#### PROVIDED INFORMATION ####

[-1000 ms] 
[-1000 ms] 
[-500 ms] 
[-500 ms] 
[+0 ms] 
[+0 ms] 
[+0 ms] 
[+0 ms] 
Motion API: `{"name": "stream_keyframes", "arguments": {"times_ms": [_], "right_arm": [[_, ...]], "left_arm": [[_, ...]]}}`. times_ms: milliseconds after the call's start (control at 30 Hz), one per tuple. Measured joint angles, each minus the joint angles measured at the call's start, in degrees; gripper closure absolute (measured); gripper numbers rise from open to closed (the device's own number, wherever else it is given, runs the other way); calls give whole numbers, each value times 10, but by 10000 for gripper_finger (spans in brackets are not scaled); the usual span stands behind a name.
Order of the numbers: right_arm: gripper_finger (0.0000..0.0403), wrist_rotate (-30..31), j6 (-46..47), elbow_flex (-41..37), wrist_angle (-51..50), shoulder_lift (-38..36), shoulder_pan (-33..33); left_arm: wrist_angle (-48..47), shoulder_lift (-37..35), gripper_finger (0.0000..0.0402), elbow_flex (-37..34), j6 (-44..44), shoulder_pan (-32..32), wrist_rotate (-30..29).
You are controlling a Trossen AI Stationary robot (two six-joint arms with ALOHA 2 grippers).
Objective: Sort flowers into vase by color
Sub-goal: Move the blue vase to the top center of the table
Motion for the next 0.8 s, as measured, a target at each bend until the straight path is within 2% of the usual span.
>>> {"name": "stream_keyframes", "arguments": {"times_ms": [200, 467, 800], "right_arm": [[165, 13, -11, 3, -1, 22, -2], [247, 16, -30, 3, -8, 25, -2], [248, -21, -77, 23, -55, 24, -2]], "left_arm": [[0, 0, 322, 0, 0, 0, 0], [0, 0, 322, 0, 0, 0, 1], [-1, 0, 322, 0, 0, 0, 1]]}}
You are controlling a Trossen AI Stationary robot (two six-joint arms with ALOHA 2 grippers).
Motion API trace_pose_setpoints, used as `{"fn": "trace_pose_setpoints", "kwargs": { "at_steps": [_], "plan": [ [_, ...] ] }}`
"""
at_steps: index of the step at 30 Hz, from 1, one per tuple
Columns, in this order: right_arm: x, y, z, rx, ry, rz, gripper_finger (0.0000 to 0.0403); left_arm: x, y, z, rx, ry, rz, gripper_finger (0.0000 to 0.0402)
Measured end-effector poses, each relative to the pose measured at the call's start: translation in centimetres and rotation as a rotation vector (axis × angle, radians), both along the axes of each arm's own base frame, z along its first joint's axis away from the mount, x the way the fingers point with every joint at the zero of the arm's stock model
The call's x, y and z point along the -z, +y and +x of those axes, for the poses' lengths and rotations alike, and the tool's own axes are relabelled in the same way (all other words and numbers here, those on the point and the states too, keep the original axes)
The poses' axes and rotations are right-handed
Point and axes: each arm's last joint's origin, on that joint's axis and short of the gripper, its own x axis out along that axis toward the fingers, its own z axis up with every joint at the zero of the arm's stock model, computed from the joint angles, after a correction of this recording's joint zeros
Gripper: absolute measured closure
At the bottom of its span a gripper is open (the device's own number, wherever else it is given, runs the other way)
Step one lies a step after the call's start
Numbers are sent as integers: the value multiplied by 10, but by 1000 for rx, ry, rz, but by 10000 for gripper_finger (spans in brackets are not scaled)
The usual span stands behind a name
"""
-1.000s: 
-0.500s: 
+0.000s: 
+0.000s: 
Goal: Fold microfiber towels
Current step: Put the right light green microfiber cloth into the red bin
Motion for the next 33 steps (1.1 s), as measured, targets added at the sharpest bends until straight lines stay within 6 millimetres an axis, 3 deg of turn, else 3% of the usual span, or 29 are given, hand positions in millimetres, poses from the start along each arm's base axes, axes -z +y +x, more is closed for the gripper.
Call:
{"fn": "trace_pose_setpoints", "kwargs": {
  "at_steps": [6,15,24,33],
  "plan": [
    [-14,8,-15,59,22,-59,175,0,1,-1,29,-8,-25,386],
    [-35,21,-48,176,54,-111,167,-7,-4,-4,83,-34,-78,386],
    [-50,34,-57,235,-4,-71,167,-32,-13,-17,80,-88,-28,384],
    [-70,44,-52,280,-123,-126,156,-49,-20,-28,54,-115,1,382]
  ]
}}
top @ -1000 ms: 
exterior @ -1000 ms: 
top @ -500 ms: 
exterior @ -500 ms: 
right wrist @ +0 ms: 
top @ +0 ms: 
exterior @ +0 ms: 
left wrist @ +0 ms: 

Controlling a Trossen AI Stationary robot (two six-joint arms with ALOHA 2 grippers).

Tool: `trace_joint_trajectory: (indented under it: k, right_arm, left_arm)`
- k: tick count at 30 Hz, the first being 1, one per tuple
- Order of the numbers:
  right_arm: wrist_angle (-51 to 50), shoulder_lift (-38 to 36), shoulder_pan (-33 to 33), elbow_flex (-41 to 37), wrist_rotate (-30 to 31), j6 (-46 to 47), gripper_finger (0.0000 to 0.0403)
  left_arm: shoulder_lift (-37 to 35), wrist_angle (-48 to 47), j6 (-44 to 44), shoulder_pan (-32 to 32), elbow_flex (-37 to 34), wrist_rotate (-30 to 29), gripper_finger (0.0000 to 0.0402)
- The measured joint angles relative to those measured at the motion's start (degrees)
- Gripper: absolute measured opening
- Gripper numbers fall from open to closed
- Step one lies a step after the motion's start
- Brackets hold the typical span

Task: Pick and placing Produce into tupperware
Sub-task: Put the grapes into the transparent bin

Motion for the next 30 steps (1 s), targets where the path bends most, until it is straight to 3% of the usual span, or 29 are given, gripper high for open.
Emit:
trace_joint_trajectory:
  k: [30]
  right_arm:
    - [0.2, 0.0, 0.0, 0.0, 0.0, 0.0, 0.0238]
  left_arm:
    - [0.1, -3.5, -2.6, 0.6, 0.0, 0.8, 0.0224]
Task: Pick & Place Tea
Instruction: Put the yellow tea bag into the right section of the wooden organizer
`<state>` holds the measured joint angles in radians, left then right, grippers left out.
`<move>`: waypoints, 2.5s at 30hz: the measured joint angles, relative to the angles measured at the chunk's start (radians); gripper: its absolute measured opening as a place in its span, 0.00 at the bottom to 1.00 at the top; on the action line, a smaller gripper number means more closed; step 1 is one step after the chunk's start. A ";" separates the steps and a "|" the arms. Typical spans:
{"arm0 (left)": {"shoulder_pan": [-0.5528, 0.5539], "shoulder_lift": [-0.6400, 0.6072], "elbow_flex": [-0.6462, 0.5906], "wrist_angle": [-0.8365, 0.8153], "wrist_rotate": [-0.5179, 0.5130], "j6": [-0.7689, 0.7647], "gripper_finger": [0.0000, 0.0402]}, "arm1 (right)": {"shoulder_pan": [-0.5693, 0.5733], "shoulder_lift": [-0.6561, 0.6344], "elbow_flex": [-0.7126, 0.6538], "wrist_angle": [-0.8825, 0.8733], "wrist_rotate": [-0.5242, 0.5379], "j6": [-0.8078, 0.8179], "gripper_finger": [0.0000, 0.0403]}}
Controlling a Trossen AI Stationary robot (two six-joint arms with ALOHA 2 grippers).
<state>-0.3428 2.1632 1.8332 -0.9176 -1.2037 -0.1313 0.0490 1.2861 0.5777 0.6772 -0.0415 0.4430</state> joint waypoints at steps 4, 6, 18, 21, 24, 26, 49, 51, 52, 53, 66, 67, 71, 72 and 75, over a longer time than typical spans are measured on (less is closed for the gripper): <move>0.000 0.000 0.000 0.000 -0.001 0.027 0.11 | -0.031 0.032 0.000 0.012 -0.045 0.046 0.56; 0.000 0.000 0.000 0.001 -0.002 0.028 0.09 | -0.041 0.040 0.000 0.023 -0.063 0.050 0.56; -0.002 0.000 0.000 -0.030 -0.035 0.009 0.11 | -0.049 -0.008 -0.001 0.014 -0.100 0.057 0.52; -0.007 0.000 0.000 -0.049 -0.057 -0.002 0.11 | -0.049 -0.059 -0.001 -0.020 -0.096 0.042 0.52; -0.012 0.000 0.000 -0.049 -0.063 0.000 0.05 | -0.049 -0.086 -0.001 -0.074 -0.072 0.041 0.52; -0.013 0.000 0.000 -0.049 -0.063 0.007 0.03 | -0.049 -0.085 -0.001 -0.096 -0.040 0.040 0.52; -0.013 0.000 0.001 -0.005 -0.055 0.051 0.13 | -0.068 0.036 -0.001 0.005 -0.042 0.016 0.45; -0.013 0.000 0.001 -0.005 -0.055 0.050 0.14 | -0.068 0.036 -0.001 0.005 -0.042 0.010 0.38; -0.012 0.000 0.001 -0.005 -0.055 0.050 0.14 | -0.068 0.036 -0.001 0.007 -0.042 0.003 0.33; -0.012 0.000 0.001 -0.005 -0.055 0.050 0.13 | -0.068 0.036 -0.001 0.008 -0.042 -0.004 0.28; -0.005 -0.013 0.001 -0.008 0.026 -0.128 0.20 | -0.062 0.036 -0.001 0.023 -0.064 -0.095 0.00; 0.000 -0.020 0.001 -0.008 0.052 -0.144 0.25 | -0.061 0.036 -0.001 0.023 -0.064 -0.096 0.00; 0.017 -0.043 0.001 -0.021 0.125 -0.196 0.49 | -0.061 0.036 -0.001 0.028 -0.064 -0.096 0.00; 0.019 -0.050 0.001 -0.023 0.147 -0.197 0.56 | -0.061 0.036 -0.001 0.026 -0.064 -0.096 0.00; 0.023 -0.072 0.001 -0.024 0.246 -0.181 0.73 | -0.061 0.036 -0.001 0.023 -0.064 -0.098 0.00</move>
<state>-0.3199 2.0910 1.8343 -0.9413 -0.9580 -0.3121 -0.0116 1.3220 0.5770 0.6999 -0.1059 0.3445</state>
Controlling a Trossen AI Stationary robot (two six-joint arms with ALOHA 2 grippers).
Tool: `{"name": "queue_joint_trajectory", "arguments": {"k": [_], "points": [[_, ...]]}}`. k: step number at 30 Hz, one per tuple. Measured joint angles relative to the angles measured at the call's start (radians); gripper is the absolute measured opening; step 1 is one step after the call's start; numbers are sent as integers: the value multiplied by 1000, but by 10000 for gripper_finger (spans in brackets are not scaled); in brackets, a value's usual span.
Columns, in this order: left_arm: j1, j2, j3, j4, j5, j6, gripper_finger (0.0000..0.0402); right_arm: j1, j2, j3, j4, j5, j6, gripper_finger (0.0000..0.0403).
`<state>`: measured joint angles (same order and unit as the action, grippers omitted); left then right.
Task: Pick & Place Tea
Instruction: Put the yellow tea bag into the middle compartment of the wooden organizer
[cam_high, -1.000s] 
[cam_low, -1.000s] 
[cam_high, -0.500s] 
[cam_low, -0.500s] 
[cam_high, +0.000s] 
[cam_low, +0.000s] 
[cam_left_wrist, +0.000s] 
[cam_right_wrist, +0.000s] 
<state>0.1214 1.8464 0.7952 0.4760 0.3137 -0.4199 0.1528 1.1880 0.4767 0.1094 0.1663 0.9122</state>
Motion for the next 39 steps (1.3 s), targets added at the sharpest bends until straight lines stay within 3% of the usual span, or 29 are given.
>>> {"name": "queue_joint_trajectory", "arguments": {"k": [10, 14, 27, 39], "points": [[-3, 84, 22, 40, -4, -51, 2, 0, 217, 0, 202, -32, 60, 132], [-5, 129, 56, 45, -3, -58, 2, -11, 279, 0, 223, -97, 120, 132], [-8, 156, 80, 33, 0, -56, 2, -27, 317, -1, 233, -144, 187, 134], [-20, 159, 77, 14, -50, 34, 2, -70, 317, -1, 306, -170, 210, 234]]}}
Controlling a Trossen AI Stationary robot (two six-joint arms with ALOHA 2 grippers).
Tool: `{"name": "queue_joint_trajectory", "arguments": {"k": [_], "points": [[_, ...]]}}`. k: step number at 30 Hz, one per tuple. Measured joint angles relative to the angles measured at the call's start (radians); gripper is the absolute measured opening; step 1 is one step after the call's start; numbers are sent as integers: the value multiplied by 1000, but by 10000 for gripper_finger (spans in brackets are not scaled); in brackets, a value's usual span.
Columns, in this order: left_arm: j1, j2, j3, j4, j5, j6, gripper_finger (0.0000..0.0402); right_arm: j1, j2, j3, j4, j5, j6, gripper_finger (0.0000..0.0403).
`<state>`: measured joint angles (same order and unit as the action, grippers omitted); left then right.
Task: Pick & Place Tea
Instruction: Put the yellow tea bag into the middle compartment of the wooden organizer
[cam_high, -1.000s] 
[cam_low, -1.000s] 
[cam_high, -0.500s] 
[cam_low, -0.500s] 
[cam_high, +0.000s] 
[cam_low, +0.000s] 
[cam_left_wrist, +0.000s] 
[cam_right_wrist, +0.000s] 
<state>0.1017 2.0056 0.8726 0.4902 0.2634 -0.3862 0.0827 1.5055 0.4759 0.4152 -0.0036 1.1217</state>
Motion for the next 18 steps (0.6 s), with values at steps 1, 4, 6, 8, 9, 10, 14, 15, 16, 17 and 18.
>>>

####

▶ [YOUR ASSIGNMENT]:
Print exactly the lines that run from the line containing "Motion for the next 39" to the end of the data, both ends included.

▶ [EXERCISE RESULT]:
Motion for the next 39 steps (1.3 s), targets added at the sharpest bends until straight lines stay within 3% of the usual span, or 29 are given.
>>> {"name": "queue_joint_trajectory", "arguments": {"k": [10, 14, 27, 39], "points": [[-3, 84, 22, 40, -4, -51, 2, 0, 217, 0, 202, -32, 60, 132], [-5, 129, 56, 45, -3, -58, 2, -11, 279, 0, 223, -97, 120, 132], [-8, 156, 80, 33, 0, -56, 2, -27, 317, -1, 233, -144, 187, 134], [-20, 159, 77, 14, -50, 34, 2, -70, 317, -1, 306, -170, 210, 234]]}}
Controlling a Trossen AI Stationary robot (two six-joint arms with ALOHA 2 grippers).
Tool: `{"name": "queue_joint_trajectory", "arguments": {"k": [_], "points": [[_, ...]]}}`. k: step number at 30 Hz, one per tuple. Measured joint angles relative to the angles measured at the call's start (radians); gripper is the absolute measured opening; step 1 is one step after the call's start; numbers are sent as integers: the value multiplied by 1000, but by 10000 for gripper_finger (spans in brackets are not scaled); in brackets, a value's usual span.
Columns, in this order: left_arm: j1, j2, j3, j4, j5, j6, gripper_finger (0.0000..0.0402); right_arm: j1, j2, j3, j4, j5, j6, gripper_finger (0.0000..0.0403).
`<state>`: measured joint angles (same order and unit as the action, grippers omitted); left then right.
Task: Pick & Place Tea
Instruction: Put the yellow tea bag into the middle compartment of the wooden organizer
[cam_high, -1.000s] 
[cam_low, -1.000s] 
[cam_high, -0.500s] 
[cam_low, -0.500s] 
[cam_high, +0.000s] 
[cam_low, +0.000s] 
[cam_left_wrist, +0.000s] 
[cam_right_wrist, +0.000s] 
<state>0.1017 2.0056 0.8726 0.4902 0.2634 -0.3862 0.0827 1.5055 0.4759 0.4152 -0.0036 1.1217</state>
Motion for the next 18 steps (0.6 s), with values at steps 1, 4, 6, 8, 9, 10, 14, 15, 16, 17 and 18.
>>>

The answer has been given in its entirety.